FunkyIrishman (member of the resistance)
There is a simple premise that the United States of America was founded upon. ( there was a revolt in Boston harbor and a revolution fought over it if memory serves correctly ) That is no taxation without fair representation. ( or for progressive purposes, that if you make more money, then you should be paying more taxes progressively upwards for a government of the people, by the people and for the people ) Every single thing flows from that premise and if government worked properly ( anywhere in the world ), then there would be no need for charity. ( or the outcry of socialism thereof ) The republican party has espoused socialism for the rich ( risk to be mitigated by the middle class and poor and profits to be locked in for the rich ) The Democratic party has espoused that original dictate of the founding fathers ( to one degree or other ) while usually being elected in to clean up the mess that republican administrations have created. Vote accordingly.
Sam D (Berkeley CA)
"That is no taxation without fair representation." Indeed! The problem is that Congress, especially the Senate with 2 senators per state, but also the House with its voter suppression and gerrymandering, does not allow for "fair representation." Nor does the Electoral College, brought to you by slave-owning white elites. We need a democracy, not a republic.
Elwood (Center Valley, Pennsylvania)
What new ideas has the present administration presented? The tax cut bill came out of the past. The border wall was already in place (and worked poorly). Rejection of climate change and improved technology is hardly new. As PK states, there are plenty of good ideas still waiting to be tried, but working elsewhere in the world.
Socrates (Downtown Verona. NJ)
Moving past the two Republican crimes against American humanity of the greatest 'free-market' healthcare rip-off in the world at an obscene 17% of GDP and the Trump-Pruitt Environmental Pollution Agency, let's give full credit to the primary Republican crime against American humanity: the branding, marketing and force-feeding of 'supply-side' economics strychnine to 320 million. This incredible economic fraud and Big Lie is simply a form of economic torture and sadism, an enshrined misanthropic assault on virtually every building block of this democratic republic that has decimated the election process, destroyed national infrastructure, trashed public education, made a Reverse Robin souffle of the tax code, and pervertedly turned public goods like national defense, prisons, healthcare, and the the environment into private profit centers for vulture capitalists. Supply-side economics is a Republican fraud. Demand-side economics is what powers healthy economies; Keynesian economics is what works well, not right-wing cuckoo Robber Baron economics. Higher worker wages, strong worker unions, high consumer spending and increased government spending leads to business expansion resulting in greater employment opportunities. Higher wages and higher levels of employment create a multiplier effect that further stimulates aggregate demand leading to greater economic growth. Bring back Keynesian economics. And dump Republican Reverse Robin Hood national-train-robbery economics.
John (Washington)
It was a Democratic House that passed Reagan's economic and tax policies. Both parties have supported policies which have dramatically increased income and wealth inequality in this country, and the shrinkage of the middle class.

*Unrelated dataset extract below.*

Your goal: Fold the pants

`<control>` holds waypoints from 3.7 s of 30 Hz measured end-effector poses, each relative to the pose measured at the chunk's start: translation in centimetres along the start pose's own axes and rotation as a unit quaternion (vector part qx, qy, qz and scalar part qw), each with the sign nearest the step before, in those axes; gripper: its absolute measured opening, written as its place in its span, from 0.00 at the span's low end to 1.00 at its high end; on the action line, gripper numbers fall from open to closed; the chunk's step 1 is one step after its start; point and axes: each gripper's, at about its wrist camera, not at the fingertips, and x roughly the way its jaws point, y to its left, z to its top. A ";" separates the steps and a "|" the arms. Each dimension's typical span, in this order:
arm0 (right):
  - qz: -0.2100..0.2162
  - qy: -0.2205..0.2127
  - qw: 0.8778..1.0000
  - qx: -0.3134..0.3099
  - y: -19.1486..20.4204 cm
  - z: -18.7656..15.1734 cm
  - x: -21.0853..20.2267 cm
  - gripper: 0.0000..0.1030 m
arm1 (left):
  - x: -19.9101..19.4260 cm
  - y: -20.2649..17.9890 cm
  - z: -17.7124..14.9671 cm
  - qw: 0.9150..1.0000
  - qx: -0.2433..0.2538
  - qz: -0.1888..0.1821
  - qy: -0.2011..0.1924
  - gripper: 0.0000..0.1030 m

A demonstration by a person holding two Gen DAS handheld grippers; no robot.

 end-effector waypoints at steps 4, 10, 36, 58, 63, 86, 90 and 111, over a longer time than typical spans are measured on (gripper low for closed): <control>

Socrates (Downtown Verona. NJ)
John, the GOP-sponsored Economic Recovery Tax Act of 1981 (ERTA) "Kemp (Republican)–Roth (Republican) Tax Cut" was passed by a Republican President, a Republican Senate and yes, a Democratic House, but it was a Republican trickle-down voodoo idea all along, and you know it...or do you ? The Dow Jones average, which had been over 1000 before enactment of Regan's ERTA, fell to 770 by September 1982. Much of the Republican's 1981 ERTA tax cut strychnine was backed out in September 1982 by the Tax Equity and Fiscal Responsibility Act of 1982 (TEFRA) - introduced by Democratic House member Pete Stark, sometimes called the largest tax increase of the post-war period. In the year after enactment of the GOP-inspired ERTA tax cuts, the deficit ballooned, which in turn, drove interest rates from around 12% to over 20%, which, in turn, drove the economy into the second dip of the 1978-82 "double dip recession". The "Reagan recovery" began within weeks of enactment of Democratically-inspired TEFRA tax increase. Bill Clinton and Barack Obama also raised taxes with great economic broad-based success. History clearly shows that Republicans cut taxes and it trashes the country and Democrats raise taxes and it fixes the country. You shameful false equivalence is incredibly destructive to the nation's IQ. Democrats have their faults, but Republicans are demonstrated wrecking balls. D to go forward; R for reverse.
Fourteen (Boston)
Not to dilute the message, but Democrat politicians should receive a special mention. They too make their well-programmed supporters dance the tune of their corporate donors and vote against their self-interest. Any Democratic politician unable to deliver gets their corporate funding cut off.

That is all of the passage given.